Reader Comments (11)
It's interesting he called the series Ancestral Heads, as if they were trying to warn us about something. The future's coming for us all.
The howling ones affect me the most I think. It's as if they're still trying for something to save them when the others know there's nothing to be done. All that anguish gives me the jitters to look at, but I'm compelled to look.
The dread reminds me a bit of Goya's black paintings.
This one .. http://www.anne-madden.com/LeBPages/ancestral36.html .. struck me as very much painted like Bacon with those brushstrokes in that blank expanse but it felt warm and cheerful. It's like you're sat accross the table from him sharing a few.

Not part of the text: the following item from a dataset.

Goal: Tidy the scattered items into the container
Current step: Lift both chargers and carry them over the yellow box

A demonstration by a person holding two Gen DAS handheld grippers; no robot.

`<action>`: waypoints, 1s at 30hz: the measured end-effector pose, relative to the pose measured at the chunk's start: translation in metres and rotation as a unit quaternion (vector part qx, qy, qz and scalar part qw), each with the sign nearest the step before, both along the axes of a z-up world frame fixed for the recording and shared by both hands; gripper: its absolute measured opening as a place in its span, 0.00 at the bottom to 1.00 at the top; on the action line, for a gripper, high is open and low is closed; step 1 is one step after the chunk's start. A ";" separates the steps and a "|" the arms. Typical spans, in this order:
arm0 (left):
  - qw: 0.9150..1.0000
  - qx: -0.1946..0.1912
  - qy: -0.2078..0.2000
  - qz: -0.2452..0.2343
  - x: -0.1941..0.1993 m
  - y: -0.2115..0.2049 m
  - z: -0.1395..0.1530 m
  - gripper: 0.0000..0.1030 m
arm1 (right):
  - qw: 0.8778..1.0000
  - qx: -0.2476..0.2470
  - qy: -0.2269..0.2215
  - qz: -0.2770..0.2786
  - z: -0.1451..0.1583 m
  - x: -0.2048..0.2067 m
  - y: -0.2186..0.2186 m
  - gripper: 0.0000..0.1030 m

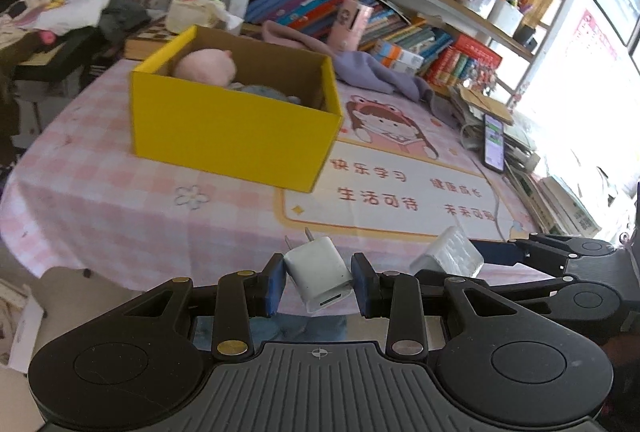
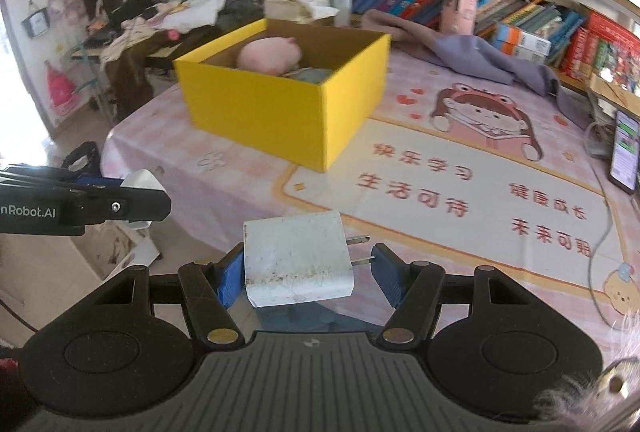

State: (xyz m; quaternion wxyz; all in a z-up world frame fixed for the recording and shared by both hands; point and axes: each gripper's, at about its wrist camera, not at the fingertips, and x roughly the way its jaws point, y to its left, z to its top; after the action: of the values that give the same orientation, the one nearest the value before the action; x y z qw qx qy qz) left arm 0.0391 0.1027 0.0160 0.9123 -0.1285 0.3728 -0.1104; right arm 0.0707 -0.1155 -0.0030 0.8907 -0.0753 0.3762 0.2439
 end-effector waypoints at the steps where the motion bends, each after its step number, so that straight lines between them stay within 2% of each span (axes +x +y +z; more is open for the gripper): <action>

Bacon said in an interview that he could never paint a smile no matter how hard he tried.
(you Sparky on the other hand can paint the fuckin lot smiles an'all, and on a daily basis!)
Gosh, you just never know where the conversation is going to go at this site. One day it's fart jokes, the next it's deconstructing Francis Bacon.
Actually, Dr. Research, there's a whole school of thought that says the fart jokes are what keep us going through the horror, the horror.
Well, maybe not a whole school of thought, but Woody Allen in "Hannah and Her Sisters."
In the movie, Woody's father responds to his son's existential question "Why were there Nazis?", with one of my favorite lines ever:
"How the hell do I know why there were Nazis? I don't know how the can opener works."
Another great line: Woody's character rules out wanting to believe in Nietzsche's theory of eternal recurrence because it means he'd have to sit through the Ice Capades again. "It's not worth it."
Finally, Woody cures himself of the funk by going to a Marx Brothers movie.
And then they all live happily ever after.
So, there's really not much of a gap between the idea of threesomes and foursomes by obese people in assisted living and Le Brocquy's heads!
Sparky's musing to that line attributed to Robert Frost (I'd love to know where he said/wrote it, if it is indeed his): In three words I can sum up everything I've learned about life it goes on.
Sorry - there should have been a colon between 'life' and 'it' up there.
*musing*
There is a colon between life and it, isn't there?
*end musing*
Uh, more like a duodenum, dude, like duh.
As far as I've ever been able to work out, "one day at a time" is the only answer that matters practically*.
* USER DANGER! - It won't work practically as an answer to "Compare and contrast Milton's use of allegory with Spenser's Faerie Queen" or What is 7x9? but if someone were to ask the common enough horticultural question Mary, Mary quite contrary, how does your garden grow? then it would be spot on.
Please come to me for all your wisdom needs, folks! I'm doing a two-wise-things-for-one-deal right through to the end of the political conventions! Tell your friends!
This is the best blog on the Internets.
I finally remembered what this printed reminded me of (of what this print reminded me?).
Anyway. Matt Mahurin. I have a print (okay, poster) of his from the 1980s of a figure chained to a warhead, calmly munching away on his/her wrist.